### Exercise objective
Once you reach the line containing "Whatever is drawn at (250, 71)" in the data below, restate each line word for word up to and including the one containing "(291, 474): 0.25".

### Available data
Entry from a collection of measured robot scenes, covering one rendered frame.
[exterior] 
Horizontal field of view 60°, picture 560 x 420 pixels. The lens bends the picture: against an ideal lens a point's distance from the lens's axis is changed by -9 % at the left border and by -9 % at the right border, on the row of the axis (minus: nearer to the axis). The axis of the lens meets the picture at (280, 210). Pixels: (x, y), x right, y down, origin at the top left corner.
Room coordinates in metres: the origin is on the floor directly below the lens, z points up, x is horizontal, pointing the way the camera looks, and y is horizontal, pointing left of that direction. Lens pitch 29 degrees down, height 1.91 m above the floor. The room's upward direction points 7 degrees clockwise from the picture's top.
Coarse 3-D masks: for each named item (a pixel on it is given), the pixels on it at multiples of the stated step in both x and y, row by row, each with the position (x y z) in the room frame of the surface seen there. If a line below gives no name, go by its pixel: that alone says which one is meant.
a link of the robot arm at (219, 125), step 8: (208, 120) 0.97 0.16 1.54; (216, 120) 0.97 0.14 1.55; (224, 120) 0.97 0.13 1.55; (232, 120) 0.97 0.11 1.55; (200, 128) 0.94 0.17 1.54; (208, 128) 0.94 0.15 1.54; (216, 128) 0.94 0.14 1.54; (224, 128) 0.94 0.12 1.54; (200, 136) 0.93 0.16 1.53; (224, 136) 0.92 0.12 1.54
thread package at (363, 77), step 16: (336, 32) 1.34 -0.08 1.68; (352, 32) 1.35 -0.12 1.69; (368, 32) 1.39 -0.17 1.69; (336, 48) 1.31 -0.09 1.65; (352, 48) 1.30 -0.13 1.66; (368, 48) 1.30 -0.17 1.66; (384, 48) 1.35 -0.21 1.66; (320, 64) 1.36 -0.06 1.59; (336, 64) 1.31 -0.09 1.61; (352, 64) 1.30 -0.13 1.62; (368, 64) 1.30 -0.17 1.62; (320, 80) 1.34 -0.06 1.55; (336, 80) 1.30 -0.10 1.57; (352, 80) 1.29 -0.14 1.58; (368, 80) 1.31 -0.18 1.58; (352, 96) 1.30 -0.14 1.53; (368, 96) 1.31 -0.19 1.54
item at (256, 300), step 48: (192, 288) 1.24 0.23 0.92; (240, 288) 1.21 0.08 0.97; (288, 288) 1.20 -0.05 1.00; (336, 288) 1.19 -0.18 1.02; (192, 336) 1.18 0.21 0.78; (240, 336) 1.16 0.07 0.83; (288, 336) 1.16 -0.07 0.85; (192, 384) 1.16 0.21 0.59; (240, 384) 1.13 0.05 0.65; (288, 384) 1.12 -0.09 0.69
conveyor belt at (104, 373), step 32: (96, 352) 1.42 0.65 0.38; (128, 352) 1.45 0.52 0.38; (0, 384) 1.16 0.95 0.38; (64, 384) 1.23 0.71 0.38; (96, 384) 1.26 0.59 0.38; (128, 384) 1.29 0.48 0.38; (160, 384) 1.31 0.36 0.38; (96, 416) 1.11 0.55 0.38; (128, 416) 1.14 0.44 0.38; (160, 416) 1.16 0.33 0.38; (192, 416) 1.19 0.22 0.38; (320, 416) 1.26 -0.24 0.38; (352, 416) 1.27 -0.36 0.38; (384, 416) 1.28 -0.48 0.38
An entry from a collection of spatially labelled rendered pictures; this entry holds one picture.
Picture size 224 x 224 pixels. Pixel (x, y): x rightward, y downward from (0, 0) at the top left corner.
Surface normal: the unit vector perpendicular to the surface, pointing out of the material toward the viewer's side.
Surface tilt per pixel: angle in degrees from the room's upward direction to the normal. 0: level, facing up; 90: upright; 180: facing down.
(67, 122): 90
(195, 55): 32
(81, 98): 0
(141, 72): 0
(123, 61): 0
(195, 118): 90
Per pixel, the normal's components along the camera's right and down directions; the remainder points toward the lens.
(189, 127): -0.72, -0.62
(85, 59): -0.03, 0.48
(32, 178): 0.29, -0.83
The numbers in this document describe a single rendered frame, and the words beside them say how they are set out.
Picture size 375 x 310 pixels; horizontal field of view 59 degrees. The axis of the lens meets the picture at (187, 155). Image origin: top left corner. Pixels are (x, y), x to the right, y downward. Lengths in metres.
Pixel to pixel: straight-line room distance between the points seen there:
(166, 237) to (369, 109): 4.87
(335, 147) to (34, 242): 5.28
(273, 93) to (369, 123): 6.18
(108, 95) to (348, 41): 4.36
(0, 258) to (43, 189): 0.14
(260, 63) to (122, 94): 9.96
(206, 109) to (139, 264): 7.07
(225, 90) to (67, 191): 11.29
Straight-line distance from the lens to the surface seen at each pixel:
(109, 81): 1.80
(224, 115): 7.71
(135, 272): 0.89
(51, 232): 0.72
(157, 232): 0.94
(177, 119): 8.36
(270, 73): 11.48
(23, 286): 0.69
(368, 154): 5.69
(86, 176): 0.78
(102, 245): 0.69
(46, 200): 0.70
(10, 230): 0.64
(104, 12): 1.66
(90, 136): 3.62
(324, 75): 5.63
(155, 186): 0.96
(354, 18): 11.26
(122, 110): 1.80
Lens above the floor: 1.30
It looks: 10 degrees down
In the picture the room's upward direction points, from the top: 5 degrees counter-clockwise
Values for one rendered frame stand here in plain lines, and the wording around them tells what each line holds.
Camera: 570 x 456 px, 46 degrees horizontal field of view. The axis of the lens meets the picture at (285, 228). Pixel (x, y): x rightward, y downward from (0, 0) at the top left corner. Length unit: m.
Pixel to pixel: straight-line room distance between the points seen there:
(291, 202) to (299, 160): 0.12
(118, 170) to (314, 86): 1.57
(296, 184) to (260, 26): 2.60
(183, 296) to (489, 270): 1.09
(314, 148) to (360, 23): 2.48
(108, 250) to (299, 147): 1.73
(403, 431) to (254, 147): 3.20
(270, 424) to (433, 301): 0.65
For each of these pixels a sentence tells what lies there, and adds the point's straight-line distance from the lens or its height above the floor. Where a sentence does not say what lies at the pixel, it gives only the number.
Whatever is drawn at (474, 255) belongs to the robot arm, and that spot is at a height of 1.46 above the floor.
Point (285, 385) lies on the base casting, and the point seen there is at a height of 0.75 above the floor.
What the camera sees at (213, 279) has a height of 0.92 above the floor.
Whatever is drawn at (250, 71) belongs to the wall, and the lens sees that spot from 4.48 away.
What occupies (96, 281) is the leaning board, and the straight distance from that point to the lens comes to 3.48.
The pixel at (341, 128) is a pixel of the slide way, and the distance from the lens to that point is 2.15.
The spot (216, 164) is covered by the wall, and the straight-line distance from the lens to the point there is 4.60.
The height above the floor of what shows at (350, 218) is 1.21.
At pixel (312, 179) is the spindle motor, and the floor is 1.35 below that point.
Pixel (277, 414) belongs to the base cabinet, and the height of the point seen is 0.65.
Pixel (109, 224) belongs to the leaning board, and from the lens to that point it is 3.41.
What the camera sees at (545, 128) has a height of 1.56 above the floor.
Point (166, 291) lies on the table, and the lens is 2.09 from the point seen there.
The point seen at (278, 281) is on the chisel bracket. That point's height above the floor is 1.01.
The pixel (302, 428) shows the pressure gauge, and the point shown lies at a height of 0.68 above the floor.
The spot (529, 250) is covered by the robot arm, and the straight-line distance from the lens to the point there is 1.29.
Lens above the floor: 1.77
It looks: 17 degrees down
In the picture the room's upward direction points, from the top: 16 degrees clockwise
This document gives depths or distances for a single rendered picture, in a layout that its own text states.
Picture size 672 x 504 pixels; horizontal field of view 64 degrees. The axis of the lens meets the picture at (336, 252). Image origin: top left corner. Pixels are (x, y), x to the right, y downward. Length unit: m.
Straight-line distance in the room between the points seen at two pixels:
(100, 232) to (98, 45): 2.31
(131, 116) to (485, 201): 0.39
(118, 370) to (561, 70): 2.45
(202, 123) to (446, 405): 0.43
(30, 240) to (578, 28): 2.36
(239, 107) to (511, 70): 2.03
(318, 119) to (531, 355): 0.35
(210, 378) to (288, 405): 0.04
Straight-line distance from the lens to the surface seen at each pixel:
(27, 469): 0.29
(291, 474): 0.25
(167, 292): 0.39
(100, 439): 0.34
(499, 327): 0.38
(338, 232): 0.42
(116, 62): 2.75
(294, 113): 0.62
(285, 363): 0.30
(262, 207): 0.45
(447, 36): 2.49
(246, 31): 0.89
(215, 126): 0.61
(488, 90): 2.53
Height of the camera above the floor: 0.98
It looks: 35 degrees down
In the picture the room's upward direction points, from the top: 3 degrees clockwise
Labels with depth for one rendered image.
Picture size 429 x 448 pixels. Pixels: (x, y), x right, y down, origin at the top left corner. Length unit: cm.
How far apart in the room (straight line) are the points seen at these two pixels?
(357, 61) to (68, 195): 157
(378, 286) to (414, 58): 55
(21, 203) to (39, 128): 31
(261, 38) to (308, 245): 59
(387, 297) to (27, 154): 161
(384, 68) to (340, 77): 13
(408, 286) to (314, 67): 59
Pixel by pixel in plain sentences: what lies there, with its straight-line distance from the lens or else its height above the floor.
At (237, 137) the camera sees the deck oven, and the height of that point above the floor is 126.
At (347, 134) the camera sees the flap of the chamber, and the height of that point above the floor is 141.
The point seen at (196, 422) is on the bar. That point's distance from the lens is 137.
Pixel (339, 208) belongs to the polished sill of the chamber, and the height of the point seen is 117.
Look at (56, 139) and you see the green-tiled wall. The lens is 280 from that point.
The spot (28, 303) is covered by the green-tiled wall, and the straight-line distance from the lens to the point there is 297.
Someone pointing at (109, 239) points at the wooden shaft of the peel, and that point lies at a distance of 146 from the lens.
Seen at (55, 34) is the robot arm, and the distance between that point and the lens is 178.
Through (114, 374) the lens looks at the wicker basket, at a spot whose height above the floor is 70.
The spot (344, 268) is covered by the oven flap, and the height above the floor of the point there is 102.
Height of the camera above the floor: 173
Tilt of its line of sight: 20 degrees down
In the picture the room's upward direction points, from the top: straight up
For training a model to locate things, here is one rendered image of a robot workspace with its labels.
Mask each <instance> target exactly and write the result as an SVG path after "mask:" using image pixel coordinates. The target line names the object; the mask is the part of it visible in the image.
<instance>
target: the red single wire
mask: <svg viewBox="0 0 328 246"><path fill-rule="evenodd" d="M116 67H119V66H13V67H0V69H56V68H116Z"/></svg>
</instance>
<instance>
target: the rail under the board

### Written solution
Whatever is drawn at (250, 71) belongs to the wall, and the lens sees that spot from 4.48 away.
What occupies (96, 281) is the leaning board, and the straight distance from that point to the lens comes to 3.48.
The pixel at (341, 128) is a pixel of the slide way, and the distance from the lens to that point is 2.15.
The spot (216, 164) is covered by the wall, and the straight-line distance from the lens to the point there is 4.60.
The height above the floor of what shows at (350, 218) is 1.21.
At pixel (312, 179) is the spindle motor, and the floor is 1.35 below that point.
Pixel (277, 414) belongs to the base cabinet, and the height of the point seen is 0.65.
Pixel (109, 224) belongs to the leaning board, and from the lens to that point it is 3.41.
What the camera sees at (545, 128) has a height of 1.56 above the floor.
Point (166, 291) lies on the table, and the lens is 2.09 from the point seen there.
The point seen at (278, 281) is on the chisel bracket. That point's height above the floor is 1.01.
The pixel (302, 428) shows the pressure gauge, and the point shown lies at a height of 0.68 above the floor.
The spot (529, 250) is covered by the robot arm, and the straight-line distance from the lens to the point there is 1.29.
Lens above the floor: 1.77
It looks: 17 degrees down
In the picture the room's upward direction points, from the top: 16 degrees clockwise
This document gives depths or distances for a single rendered picture, in a layout that its own text states.
Picture size 672 x 504 pixels; horizontal field of view 64 degrees. The axis of the lens meets the picture at (336, 252). Image origin: top left corner. Pixels are (x, y), x to the right, y downward. Length unit: m.
Straight-line distance in the room between the points seen at two pixels:
(100, 232) to (98, 45): 2.31
(131, 116) to (485, 201): 0.39
(118, 370) to (561, 70): 2.45
(202, 123) to (446, 405): 0.43
(30, 240) to (578, 28): 2.36
(239, 107) to (511, 70): 2.03
(318, 119) to (531, 355): 0.35
(210, 378) to (288, 405): 0.04
Straight-line distance from the lens to the surface seen at each pixel:
(27, 469): 0.29
(291, 474): 0.25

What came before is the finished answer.